Class MascSentence

    • Constructor Detail

      • MascSentence

        public MascSentence​(int s,
                            int e,
                            String text,
                            List<MascWord> sentenceQuarks,
                            List<MascWord> allQuarks)
        Create a MascSentence, containing its associated text and quarks
        Parameters:
        s - Start of the sentence within the corpus file
        e - End of the sentence within the corpus file
        text - The reference to text of the corpus file
        sentenceQuarks - The quarks found in that sentence
        allQuarks - The reference to a list of all quarks in the file
    • Method Detail

      • getNamedEntities

        public List<Span> getNamedEntities()
        Get the named entities
        Returns:
        List of named entities defined as token span, e.g.
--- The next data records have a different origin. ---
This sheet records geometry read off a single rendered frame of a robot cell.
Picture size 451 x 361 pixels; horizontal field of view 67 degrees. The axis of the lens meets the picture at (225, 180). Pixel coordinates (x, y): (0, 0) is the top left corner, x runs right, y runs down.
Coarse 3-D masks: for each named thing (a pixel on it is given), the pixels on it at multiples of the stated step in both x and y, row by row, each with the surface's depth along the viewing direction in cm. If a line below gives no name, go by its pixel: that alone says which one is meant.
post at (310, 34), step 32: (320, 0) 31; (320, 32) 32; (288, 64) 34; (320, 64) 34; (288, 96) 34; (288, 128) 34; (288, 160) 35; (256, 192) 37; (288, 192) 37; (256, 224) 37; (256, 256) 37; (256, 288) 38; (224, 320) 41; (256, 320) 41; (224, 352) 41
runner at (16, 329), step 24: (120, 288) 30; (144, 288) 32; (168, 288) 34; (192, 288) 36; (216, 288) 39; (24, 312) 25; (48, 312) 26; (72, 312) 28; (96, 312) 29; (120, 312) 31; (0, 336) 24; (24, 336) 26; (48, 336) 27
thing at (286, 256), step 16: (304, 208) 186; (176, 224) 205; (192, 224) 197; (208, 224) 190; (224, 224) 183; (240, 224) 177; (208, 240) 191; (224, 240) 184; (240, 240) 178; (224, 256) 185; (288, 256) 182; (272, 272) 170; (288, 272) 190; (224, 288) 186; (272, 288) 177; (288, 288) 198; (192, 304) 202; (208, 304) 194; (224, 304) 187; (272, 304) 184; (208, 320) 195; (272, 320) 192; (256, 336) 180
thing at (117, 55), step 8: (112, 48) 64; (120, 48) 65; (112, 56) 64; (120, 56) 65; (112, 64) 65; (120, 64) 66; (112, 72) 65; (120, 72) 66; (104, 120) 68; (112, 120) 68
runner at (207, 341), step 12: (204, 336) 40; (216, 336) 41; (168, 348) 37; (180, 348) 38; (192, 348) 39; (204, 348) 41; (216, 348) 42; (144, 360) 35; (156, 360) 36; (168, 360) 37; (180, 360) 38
Span(1,3, "org") for tokens [1,3)
      • getSentDetectText

        public String getSentDetectText()
        Get the sentence text
        Returns:
        Text of the sentence as defined by the sentence segmentation annotation.
      • getTokenText

        public String getTokenText()
        Get the text of the sentence tokens
        Returns:
        Text of the sentence as defined by the tokens in it.
      • getTokenStrings

        public List<String> getTokenStrings()
        Get the text of the sentence tokens
        Returns:
        The texts of the individual tokens in the sentence
      • getTokensSpans

        public List<Span> getTokensSpans()
        Get the boundaries of individual tokens
        Returns:
        Spans representing the tokens of the sentence (according to Penn tokenization)
      • getTags

        public List<String> getTags()
                             throws IOException
        Get the tags of tokens in the sentence
        Returns:
        A list of individual tags
        Throws:
        IOException - if used on an untokenized sentence